A/N: I'm a huge Discworld fan and fanfic writer who has never written Discworld fic. So I'm doing that now, and for what appears to be an incredibly rare ship. Enjoy the fluff!
Historian's Note: This story takes place sometime after the events in The Last Continent, but it doesn't really matter beyond that. Possibly we are in another trouser leg of time, or another pair of trousers altogether. Probably still in the same wardrobe, though.
Betas: SkyTurtle
Disclaimer: I do not own Discworld, nor the characters from it. I do not make any money from the writing of this story.
…
Magnetism
Raven Ehtar
…
It shouldn't be possible. Good things just didn't happen to Rincewind. His preemptive karma should have made it really impossible, but he was forced to admit – reluctantly, suspiciously, watching for the universe to come barreling in like a travelling accessory and snatch it away – that he was… happy.
Even thinking the word in the privacy of his own skull made him cringe and look around, expecting any number of horrors to come at him, teeth bared and various other threatening extremities brandished. Against every law that had ruled the wizard's life before now, there was nothing. Only a small man, a little more than middle aged, now, his single pair of eyes closed and his chest moving slowly and rhythmically in sleep.

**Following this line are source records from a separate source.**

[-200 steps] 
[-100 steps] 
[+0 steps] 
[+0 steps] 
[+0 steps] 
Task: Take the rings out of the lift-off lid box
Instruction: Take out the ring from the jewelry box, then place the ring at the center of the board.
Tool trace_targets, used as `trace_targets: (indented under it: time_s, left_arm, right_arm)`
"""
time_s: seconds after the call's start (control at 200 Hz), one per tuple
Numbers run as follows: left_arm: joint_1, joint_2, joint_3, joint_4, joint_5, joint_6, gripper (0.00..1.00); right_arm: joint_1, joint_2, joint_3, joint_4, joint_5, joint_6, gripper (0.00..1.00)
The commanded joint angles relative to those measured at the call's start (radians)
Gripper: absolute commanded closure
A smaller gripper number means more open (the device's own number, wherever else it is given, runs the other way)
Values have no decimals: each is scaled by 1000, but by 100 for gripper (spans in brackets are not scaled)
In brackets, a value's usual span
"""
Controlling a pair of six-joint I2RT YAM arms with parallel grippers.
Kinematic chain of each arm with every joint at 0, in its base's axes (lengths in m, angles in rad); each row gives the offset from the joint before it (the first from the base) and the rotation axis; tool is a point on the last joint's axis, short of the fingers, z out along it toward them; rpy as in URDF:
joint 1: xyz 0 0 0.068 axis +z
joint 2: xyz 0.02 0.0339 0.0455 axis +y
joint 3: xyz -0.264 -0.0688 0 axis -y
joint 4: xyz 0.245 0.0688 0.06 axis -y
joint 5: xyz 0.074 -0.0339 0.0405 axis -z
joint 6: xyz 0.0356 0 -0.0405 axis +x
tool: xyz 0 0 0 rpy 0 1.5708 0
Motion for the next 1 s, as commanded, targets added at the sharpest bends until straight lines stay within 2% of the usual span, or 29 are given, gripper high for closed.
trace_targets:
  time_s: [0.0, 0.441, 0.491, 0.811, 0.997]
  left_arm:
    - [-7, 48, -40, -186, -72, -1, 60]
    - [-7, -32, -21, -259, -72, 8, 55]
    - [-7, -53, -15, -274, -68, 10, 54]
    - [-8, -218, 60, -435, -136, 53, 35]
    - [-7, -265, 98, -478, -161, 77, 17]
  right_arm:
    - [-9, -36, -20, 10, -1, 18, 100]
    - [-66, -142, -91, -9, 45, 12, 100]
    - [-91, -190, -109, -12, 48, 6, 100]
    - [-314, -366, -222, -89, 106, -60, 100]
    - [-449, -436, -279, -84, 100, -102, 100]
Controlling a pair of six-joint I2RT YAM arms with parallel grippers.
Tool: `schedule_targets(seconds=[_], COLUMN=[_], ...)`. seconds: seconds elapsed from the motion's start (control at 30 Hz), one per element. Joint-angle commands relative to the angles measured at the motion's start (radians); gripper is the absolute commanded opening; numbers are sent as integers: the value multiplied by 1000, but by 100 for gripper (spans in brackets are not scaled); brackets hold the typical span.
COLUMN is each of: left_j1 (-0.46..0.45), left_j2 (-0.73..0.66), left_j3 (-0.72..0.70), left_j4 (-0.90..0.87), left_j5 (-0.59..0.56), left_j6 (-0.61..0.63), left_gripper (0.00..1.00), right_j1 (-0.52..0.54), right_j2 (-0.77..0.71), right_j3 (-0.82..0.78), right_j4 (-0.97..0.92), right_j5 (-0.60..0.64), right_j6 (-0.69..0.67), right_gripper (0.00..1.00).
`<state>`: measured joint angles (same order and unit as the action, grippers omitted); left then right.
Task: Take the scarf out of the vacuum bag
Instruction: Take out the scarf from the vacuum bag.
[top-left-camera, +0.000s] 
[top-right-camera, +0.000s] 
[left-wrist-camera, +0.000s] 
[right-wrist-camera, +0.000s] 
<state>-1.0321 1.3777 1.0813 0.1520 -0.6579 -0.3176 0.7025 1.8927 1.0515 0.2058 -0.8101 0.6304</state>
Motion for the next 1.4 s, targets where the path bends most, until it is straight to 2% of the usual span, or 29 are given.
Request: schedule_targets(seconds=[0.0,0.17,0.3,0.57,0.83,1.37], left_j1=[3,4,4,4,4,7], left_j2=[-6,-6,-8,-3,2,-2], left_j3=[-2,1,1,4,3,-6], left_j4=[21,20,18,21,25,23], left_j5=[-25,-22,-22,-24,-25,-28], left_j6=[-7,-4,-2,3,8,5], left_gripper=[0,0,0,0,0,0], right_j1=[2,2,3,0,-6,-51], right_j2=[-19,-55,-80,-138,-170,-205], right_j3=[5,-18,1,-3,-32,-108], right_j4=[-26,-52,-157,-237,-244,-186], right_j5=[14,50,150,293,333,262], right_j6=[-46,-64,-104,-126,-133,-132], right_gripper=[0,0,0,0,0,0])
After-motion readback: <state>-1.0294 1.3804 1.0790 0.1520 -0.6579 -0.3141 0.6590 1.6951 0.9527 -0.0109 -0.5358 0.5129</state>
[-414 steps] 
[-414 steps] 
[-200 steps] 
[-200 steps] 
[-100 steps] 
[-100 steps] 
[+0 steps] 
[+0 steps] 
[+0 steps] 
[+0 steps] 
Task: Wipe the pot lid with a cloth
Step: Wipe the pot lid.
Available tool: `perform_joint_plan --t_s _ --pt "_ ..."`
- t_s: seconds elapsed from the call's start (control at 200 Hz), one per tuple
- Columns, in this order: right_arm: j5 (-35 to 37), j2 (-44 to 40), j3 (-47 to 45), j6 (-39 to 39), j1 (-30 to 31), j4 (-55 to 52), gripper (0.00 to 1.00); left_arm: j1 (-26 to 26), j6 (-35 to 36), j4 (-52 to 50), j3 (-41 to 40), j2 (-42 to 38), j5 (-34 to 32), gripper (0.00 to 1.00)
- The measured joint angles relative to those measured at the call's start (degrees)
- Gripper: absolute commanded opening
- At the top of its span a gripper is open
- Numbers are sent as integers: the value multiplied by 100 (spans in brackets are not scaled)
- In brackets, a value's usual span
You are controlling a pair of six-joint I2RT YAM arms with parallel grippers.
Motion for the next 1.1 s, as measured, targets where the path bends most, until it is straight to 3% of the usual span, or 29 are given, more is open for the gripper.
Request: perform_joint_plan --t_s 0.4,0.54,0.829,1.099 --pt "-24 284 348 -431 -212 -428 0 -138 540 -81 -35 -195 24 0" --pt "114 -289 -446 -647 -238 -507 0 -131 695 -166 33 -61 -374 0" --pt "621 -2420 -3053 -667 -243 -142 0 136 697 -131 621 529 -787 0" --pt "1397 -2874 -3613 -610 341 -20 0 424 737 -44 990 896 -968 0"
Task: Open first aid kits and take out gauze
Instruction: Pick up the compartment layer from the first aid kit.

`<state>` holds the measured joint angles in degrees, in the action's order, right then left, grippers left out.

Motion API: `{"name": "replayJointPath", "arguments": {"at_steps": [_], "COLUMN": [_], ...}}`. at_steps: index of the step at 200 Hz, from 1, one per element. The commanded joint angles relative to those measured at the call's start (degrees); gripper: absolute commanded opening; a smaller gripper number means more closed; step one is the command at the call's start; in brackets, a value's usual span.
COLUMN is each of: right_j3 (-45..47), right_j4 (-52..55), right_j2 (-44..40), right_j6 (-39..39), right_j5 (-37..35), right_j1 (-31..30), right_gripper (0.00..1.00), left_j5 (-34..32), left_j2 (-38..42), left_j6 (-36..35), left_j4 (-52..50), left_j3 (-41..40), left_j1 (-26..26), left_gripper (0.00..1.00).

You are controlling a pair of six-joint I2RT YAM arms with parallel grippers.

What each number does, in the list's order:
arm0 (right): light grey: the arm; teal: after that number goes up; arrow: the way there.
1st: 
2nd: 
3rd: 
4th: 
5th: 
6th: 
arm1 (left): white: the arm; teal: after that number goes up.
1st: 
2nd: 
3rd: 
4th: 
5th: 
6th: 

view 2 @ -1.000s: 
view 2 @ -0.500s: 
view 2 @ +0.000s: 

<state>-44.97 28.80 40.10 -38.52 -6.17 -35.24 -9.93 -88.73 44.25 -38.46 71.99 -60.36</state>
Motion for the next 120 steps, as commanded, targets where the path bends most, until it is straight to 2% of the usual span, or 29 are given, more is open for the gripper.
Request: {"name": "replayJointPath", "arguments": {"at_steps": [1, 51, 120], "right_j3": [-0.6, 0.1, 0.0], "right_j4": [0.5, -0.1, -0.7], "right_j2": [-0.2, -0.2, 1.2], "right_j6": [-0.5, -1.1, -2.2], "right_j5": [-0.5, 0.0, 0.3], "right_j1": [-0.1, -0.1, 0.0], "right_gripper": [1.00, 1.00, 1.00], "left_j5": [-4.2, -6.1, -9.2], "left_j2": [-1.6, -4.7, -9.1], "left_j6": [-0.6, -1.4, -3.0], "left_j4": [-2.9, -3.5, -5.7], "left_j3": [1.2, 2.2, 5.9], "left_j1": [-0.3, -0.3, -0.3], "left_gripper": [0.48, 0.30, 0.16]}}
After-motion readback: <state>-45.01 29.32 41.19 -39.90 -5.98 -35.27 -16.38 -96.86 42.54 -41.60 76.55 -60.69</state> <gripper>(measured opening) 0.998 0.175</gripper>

Rincewind scowled at him. He ought to hate the man – and he did, but in an almost absentminded way. Before Twoflower had come into his life, it had been incredibly boring. Not the best life, even by the most generous of philosopher's standards, but one that had been notably absent of any immediate threats to Rincewind's life and limbs. It was so strange to think of now – difficult to remember what it had been like. To think that once he had thought of "boring" as a bad thing! What his life had become could be traced directly back to the little man and his ridiculous desire to travel around the Disc and "see" things.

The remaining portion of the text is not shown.